*Directions for this task*.
Show every line of the data where the word "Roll" can be found.

*Dataset section*.
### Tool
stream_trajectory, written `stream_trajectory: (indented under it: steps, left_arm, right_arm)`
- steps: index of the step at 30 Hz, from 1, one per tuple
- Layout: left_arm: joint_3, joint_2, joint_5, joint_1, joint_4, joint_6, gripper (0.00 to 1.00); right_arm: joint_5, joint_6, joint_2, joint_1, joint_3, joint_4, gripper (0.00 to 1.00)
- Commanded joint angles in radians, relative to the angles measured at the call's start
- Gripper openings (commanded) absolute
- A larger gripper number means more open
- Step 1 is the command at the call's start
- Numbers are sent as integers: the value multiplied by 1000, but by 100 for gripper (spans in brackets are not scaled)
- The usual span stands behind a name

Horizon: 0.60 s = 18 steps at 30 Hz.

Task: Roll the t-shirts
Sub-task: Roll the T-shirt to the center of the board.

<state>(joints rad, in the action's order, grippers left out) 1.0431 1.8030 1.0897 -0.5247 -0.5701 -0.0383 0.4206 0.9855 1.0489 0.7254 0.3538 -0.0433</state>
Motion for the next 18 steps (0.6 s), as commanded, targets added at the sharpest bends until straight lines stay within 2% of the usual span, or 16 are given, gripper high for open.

*Result for this task*.
Task: Roll the t-shirts
Sub-task: Roll the T-shirt to the center of the board.

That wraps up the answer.